La franquicia cinematográfica Misión imposible nació a finales de los años noventa como parte de las adaptaciones de series clásicas de televisión que causaban furor en el Hollywood de la época. La producción catódica original no ocultaba su deuda con los largometrajes de James Bond al situar a un grupo de espías en situaciones más o menos arriesgadas. El director Brian De Palma, con ayuda del guion de Robert Towne y David Koepp, fijó en la cinta inaugural las reglas de las siguientes entregas: secuencias de acción de inmensa espectacularidad, la presencia casi constante en pantalla de Tom Cruise en el papel de Ethan Hunt y dos elementos que vinculaban de manera directa al filme con su referente: la presencia del tema principal de la serie de televisión, convenientemente actualizado para la ocasión, y los mensajes que se autodestruyen en cinco segundos.

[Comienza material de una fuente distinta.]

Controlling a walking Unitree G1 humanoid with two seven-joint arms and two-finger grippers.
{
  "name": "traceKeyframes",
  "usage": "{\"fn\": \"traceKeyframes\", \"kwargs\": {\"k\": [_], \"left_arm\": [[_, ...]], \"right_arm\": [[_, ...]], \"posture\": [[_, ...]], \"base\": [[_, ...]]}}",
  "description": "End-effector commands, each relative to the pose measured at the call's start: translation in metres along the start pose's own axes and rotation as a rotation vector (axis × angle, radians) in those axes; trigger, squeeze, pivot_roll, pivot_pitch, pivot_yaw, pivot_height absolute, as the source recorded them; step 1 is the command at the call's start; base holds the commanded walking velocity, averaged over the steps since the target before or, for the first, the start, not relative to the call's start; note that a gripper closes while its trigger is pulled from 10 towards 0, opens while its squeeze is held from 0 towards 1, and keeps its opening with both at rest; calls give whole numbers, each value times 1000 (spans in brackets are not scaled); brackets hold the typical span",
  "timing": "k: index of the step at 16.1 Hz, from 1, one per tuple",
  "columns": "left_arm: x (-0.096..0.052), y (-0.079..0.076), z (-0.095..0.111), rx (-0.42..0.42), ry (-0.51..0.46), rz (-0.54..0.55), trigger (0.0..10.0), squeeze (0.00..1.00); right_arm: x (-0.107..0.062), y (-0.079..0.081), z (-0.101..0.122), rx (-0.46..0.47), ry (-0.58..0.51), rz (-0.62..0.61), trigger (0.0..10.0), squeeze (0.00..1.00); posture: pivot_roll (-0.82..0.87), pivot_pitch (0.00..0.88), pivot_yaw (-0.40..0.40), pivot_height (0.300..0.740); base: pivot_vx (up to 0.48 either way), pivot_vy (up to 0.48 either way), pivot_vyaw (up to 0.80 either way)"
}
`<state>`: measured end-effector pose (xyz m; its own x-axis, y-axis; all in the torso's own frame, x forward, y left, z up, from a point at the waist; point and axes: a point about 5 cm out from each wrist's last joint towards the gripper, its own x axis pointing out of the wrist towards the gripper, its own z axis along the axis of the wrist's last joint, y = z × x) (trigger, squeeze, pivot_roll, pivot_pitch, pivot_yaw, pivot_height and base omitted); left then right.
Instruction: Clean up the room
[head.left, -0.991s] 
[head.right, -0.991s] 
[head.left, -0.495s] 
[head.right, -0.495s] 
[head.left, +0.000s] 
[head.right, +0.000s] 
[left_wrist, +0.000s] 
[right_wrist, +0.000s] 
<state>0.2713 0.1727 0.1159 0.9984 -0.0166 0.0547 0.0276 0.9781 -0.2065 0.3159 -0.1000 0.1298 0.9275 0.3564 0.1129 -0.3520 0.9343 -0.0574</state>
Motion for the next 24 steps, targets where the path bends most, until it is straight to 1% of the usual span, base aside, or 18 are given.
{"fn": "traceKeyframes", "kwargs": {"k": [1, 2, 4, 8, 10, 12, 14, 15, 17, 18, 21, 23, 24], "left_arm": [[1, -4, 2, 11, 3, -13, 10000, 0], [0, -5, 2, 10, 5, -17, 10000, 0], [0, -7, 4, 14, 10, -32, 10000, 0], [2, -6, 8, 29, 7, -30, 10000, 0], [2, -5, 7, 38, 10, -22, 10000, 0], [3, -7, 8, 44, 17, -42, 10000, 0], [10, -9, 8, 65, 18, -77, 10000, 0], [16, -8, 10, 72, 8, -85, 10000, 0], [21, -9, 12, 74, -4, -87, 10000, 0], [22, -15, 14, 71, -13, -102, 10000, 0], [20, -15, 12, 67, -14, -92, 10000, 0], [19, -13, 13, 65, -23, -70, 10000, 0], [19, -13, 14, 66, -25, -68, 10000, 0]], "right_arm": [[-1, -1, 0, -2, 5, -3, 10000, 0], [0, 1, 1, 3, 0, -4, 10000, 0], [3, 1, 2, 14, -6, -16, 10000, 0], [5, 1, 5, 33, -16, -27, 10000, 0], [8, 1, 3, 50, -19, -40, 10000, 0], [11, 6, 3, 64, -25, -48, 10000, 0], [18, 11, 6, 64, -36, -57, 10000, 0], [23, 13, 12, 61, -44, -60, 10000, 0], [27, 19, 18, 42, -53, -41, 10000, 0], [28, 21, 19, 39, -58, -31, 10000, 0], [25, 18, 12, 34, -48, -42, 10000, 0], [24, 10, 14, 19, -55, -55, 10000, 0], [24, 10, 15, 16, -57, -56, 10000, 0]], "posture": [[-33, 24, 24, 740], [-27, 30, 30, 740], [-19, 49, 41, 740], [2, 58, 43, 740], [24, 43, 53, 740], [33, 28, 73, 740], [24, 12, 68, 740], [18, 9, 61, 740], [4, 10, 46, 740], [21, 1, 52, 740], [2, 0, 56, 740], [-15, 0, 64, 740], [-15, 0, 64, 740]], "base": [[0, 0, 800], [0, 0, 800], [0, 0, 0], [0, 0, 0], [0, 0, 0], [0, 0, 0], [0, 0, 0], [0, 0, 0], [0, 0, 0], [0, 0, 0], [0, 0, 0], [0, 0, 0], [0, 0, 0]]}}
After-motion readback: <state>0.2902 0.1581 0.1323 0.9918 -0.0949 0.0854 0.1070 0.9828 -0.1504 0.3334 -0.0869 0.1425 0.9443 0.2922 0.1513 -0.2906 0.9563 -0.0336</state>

El éxito de la primera película se prolongó en una segunda parte, donde el realizador John Woo aplicó su vacío esteticismo a la fórmula original, y una rutinaria tercera entrega dirigida por un poco inspirado J.J. Abrams, que supuso el punto más bajo de la serie tanto artística como comercialmente. Por suerte, Brad Bird recuperó algo de la espectacularidad y el entretenimiento de la primera entrega en Misión Imposible: Protocolo fantasma. Aquella cinta se beneficiaba de un libreto bastante sólido donde participaba Christopher McQuarrie, colaborador habitual de Bryan Singer y guionista de la celebrada Sospechosos habituales. Quizá el buen resultado comercial de aquella entrega haya propiciado que él haya sido el director de Misión imposible: Nación secreta, quinta película de la franquicia.
El filme no se distancia de la receta que ha convertido a la serie en un éxito, pero logra que el conjunto tenga un mejor empaque que algunas de las anteriores entregas. Mcquarrie ofrece la habitual dosis de escenas de acción adrenalítica sin marear al espectador con un montaje confuso y una cámara en constante movimiento. En este sentido, se aprecia un elegante clasicismo, especialmente presente en el pasaje que se desarrolla en la Ópera Estatal de Viena. Homenajeando sin disimulo al Hitchcock de la versión estadounidense de El hombre que sabía demasiado, el cineasta norteamericano logra crear un estupenda secuencia de suspense entre bambalinas y, a través de la representación en escena de Turandot, adelantar lo que será gran parte de la película. El personaje de Ethan Hunt, al que da vida un correcto Tom Cruise, se convierte en una suerte de príncipe que tiene que desvelar los enigmas de una particular Turandot, que encarna una ambigua espía con los fríos y enigmáticos rasgos de Rebecca Ferguson.
No obstante, McQuarrie no olvida incluir en el libreto a los habituales malvados, en este caso una organización formada por antiguos espías que quiere sembrar el caos mundial, y aumenta las dosis de humor de entregas previas al dar más espacio al papel del experto informático, encarnado con su habitual comicidad por un estupendo Simon Pegg. El resultado es un pasatiempo de primera que logra entretener con cierto estilo, algo que no pueden presumir todos los blockbusters veraniegos.